The ending of this novel is masterful, full of impact, stunning, really. If you follow this blog, you know how many times I have felt that the author just didn't know where to end. Not Marshall. Her last sentence is the most exciting one in the whole book. Pow. I was left with a feeling of elation and beauty, even jaded as I am and having read and reread this book. Good job!
In terms of the depiction of Appalachia, I realized that this story is really Christy's and that Appalachia is the backdrop for her growth and development as a person and as a Christian. The Appalachian people played sort of the "noble savage" role, and we did not at all hear their side of the story. Christy could have worked against many an underprivileged background (and has--this book is well-done, but the premise is time-honored). She marvelled at the good qualities, like they were a wonder, against the backdrop of squalor.
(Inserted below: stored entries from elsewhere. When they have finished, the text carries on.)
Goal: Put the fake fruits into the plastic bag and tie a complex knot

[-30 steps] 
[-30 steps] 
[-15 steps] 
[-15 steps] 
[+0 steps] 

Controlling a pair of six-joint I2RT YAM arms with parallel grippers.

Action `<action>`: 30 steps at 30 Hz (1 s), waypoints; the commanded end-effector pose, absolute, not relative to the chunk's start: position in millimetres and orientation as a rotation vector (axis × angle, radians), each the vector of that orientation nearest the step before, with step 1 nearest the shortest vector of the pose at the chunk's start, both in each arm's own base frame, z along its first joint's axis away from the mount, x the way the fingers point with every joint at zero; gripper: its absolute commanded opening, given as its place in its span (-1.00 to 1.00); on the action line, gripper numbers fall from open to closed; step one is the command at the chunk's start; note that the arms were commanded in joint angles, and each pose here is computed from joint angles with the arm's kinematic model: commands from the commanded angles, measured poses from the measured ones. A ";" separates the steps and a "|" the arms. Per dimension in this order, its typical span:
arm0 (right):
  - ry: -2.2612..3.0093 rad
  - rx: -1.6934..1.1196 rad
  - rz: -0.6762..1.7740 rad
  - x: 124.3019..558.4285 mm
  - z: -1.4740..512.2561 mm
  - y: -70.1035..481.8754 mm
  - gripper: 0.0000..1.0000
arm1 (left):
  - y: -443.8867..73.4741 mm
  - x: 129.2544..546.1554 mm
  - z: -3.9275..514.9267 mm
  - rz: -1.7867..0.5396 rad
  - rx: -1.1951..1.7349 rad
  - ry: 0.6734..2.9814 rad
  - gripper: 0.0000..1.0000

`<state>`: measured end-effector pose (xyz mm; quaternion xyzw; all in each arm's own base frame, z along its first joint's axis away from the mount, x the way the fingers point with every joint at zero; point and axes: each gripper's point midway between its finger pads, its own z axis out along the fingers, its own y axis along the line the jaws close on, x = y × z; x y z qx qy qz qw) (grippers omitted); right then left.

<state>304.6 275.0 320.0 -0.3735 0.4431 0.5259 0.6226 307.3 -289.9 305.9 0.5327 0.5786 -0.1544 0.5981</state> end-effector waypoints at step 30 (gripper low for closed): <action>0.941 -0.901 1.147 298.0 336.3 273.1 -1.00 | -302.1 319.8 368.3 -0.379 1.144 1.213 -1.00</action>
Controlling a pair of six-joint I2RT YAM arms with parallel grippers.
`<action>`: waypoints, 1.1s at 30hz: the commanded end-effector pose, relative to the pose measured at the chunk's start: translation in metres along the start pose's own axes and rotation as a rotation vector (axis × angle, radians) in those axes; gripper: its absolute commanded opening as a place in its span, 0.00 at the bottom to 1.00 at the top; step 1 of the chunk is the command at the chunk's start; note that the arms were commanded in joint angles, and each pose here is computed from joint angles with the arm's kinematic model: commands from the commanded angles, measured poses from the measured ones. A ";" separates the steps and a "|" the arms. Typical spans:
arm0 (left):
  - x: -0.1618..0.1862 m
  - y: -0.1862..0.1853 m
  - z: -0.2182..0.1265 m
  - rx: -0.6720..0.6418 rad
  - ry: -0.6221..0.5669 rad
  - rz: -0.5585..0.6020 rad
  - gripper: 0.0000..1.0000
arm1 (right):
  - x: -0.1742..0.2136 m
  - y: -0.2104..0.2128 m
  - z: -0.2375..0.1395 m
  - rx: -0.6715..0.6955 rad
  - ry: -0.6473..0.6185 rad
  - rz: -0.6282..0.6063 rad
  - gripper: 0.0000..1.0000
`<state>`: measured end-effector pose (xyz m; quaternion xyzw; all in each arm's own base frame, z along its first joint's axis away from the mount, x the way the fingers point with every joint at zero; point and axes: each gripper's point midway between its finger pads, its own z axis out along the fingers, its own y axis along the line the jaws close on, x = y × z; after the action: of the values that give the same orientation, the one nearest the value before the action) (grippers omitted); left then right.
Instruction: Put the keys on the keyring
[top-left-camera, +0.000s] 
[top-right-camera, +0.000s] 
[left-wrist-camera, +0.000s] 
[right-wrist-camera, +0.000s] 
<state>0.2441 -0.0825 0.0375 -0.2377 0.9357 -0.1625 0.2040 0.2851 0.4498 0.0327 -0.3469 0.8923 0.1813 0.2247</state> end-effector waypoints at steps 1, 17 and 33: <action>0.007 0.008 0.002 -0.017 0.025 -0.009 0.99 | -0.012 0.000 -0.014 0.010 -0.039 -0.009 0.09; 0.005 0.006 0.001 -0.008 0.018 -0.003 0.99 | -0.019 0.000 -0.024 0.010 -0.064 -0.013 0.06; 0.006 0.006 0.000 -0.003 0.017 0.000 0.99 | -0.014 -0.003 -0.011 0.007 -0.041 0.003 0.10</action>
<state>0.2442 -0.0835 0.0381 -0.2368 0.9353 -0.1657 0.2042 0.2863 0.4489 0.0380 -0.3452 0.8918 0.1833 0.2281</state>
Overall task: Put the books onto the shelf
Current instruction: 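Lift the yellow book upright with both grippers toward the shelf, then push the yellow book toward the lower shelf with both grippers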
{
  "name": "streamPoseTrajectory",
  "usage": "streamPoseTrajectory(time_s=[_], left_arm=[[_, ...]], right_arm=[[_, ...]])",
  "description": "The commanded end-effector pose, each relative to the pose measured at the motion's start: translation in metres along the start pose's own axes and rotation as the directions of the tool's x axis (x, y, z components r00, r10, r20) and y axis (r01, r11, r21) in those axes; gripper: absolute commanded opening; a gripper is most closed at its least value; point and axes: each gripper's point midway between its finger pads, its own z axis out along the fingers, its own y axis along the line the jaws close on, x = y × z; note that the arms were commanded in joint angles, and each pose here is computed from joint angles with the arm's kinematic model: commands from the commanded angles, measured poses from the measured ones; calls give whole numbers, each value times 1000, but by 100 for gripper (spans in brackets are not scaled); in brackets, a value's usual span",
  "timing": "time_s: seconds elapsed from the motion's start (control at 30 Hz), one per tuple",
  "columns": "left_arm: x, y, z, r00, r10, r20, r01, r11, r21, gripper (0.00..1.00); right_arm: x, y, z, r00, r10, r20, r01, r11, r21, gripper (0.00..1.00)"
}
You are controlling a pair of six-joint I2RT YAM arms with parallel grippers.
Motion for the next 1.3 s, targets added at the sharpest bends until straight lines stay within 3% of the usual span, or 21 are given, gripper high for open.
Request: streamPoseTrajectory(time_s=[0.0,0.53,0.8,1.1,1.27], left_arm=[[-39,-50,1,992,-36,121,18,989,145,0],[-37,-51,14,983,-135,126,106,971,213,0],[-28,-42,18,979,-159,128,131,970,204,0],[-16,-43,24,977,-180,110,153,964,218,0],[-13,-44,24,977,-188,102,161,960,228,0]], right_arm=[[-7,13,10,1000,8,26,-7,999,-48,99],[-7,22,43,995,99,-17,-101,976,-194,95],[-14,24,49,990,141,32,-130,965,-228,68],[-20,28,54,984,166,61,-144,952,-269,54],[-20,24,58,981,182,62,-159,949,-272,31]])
The theme that God's love is personal and transformational was beautifully drawn, but it was the non-Appalachians who got transformed by it. The doctor (who was from Cutter Gap but had been educated out of its backwards ways), Christy, and David the preacher all used the Appalachian people and mountains as sort of (unchanging) catalysts for their own spiritual journeys. The book is an outsider's portrayal of the culture and people.
I think one of the reasons I love this book so much is that it is a true hero journey for Christy and some of the other characters. The classic theme of quest literature is strong here, that you have to lose yourself to find yourself. A strong female hero journey is hard to find. Christy was strong, individualized, self-determining, and brave. She faced the dangers and hazards inside herself as well as the ones outside her. The Gandalf role is played by a woman also, the spiritually attuned Alice Henderson.
This could be (left to right) the doctor, the preacher, Christy, and Miss Ida (the preacher's sister in Christy. |
All of the stereotypes of Appalachia are in this book--feuding, ignorance, unwashedness, sourness, frequent pregnancies, hopelessness on the one hand, and on the other the idealization of the musicality, artistic/folk gifts, and elevated Scots-Irish ancestry. The descriptions of landscape are breathtaking. I have not much comment to make on this. But I do look forward to other books in which the Appalachian voice is itself heard. I want to know what that voice has to say.